» **Directions**
What you write should be an exact repeat of the lines from the one with "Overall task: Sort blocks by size" through the final line below, minus the pictures.
── Collected material
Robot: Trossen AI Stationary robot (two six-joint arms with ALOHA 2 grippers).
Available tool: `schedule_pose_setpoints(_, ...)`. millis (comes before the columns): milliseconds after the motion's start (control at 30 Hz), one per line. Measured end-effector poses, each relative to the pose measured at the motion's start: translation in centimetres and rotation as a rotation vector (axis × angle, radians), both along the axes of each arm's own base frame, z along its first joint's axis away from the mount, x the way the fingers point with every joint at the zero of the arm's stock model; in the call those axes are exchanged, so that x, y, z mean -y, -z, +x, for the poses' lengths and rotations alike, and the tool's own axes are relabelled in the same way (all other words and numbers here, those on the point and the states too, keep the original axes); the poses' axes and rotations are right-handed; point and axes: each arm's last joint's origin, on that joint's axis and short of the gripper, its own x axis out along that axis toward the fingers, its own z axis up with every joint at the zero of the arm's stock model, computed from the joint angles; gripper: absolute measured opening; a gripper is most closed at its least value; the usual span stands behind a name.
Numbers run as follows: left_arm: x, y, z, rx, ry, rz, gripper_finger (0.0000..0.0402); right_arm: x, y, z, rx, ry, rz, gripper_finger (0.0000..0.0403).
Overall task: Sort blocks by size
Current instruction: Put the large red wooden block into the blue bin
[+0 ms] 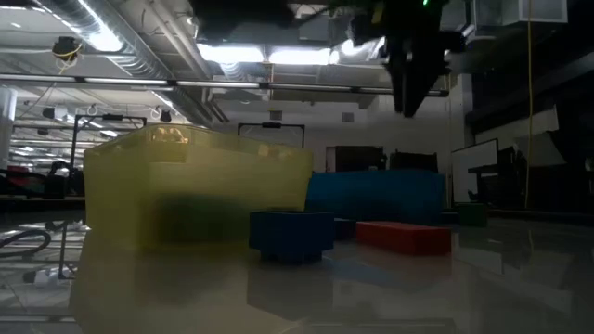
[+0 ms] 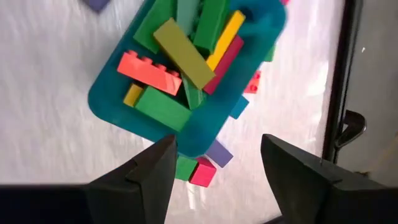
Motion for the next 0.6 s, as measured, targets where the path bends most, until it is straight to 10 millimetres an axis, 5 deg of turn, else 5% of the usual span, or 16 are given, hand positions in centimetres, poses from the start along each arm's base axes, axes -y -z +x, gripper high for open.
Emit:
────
» **Answer section**
Overall task: Sort blocks by size
Current instruction: Put the large red wooden block into the blue bin
[+0 ms] 
[+0 ms] 
Motion for the next 0.6 s, as measured, targets where the path bends most, until it is straight to 10 millimetres an axis, 5 deg of turn, else 5% of the usual span, or 16 are given, hand positions in centimetres, poses from the start along each arm's base axes, axes -y -z +x, gripper high for open.
Emit:

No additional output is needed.